_DIRECTIONS FOR THIS TASK:_ Look through the material below and copy exactly the lines from the line with "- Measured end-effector" to the line with "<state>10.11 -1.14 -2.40", those two lines included.

##### SUPPLIED DATA #####

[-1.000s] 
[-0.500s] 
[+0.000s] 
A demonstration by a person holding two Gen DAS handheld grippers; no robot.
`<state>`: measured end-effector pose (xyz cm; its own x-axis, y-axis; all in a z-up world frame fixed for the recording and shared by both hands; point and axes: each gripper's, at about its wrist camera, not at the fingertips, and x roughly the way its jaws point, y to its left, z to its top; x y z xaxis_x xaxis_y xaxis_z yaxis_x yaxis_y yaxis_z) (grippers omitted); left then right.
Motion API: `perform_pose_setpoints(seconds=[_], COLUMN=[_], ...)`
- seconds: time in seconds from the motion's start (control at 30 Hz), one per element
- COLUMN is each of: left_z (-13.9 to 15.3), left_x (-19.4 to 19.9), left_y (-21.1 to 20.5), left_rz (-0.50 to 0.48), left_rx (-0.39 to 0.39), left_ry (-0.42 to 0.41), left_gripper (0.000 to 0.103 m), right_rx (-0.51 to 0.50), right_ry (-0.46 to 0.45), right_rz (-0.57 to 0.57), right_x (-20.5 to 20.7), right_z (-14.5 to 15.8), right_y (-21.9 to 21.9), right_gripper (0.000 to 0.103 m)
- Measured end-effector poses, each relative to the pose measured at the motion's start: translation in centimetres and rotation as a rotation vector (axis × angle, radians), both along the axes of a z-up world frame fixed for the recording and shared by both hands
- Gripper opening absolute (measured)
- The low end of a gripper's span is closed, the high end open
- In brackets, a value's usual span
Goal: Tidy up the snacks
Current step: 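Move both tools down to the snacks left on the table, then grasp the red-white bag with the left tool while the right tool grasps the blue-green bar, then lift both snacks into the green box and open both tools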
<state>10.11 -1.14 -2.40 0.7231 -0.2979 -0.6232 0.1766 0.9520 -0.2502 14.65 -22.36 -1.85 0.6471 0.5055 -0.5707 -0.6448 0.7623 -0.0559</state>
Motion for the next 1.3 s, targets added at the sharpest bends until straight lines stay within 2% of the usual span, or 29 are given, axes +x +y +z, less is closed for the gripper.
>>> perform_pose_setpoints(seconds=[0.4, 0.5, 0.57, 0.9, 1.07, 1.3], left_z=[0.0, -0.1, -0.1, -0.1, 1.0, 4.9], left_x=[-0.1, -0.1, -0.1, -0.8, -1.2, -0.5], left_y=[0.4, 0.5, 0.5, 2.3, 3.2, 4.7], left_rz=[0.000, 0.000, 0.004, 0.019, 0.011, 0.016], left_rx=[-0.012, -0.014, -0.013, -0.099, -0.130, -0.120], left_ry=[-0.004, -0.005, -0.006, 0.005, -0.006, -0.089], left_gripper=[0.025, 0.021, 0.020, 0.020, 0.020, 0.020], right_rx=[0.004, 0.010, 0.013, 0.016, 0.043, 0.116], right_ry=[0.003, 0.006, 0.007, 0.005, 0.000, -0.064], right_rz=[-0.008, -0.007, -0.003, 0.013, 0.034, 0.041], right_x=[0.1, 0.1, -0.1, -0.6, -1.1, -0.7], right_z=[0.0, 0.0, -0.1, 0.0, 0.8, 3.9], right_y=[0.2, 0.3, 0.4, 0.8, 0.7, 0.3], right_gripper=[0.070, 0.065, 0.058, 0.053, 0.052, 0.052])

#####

_RESPONSE TO THIS TASK:_
- Measured end-effector poses, each relative to the pose measured at the motion's start: translation in centimetres and rotation as a rotation vector (axis × angle, radians), both along the axes of a z-up world frame fixed for the recording and shared by both hands
- Gripper opening absolute (measured)
- The low end of a gripper's span is closed, the high end open
- In brackets, a value's usual span
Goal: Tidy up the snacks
Current step: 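Move both tools down to the snacks left on the table, then grasp the red-white bag with the left tool while the right tool grasps the blue-green bar, then lift both snacks into the green box and open both tools
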<state>10.11 -1.14 -2.40 0.7231 -0.2979 -0.6232 0.1766 0.9520 -0.2502 14.65 -22.36 -1.85 0.6471 0.5055 -0.5707 -0.6448 0.7623 -0.0559</state>

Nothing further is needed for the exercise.